Sunday, 8 November 2015

Bulawayo, Zimbabwe

With this being my second post, I think it’s time to get into the specifics of urban water and sanitation a bit more.

What are the reasons for poor access to water and lack of sanitation in areas of Africa? What exacerbates the problem? How can we help the problem? What is being done about the situation?

To answer at least the first two questions, I am going to look at Zimbabwe as a case study, which will hopefully help us to see at least the main problems associated with poor access to water and sanitation.

First of all, what is Water scarcity?
Well, water scarcity is defined as the point at which aggregate impact of all users impinges on the supply or quality of water under prevailing institutional arrangements to the extent that the demand by all sectors, including the environment, cannot be satisfied fully (UN, 2006).

Zimbabwe, with a rapidly expanding population, especially in the last 30 years, finds itself prone to increasing urbanization.

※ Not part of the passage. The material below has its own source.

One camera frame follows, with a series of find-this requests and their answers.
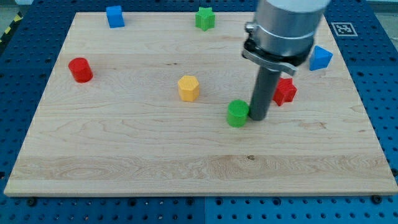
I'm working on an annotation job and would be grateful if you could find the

Therefore, the increase in population in turn places additional strain on the provision of basic services such as safe clean water and adequate sanitation in urban cities. The rates of urbanization and population growth in general, have far exceeded the capacities of local authorities to provide essential services (Nyemba et al. (2010). Water scarcity is typically a massive problem in the southern part of Africa, Zimbabwe for example. Swatuk (2008) states that in Zimbabwe, ‘underdevelopment is characterised by financial, human and institutional constraints’.



Looking more closely at Bulawayo, the second largest city of Zimbabwe with a population of more than one million (Mutengu et al. 2007), we can see that the issue they have with regards to water is that the area receives very little rainfall. Water scarcity in the region is very severe, and somewhat extreme. Zooming in on the city of Bulawayo, Mpopoma and Pumula and two low-income suburbs of the city. In contrast, Khumalo is a high-income suburb. A study found that residents in Mpopoma had access to water only 2 days a week, whereas those in Khumalo had access to water for longer periods; as long as 5 days in some instances (Mutengu et al. 2007). Although Mpopoma is on higher ground than Khumalo, which is found on low lying land, thus decreasing the amount of water availability in Mpopoma due to physical factors, this was not the main reason for the differences in access. The discrepancies in access to water between the rich and poor of Khumalo and Mpopoma respectively, was a result of ‘skewed water distribution policies implemented by the city council’, where evidently, the rich were favoured over the poor. Therefore it follows that poorer people are usually at a disadvantage when it comes to access to water (UNDP 2006). So, as well as increasing urbanization and decreasing reliability of rainfall, access to water and sanitation can also greatly be affected and influenced by governmental and state policies, which have the power to facilitate or hinder access.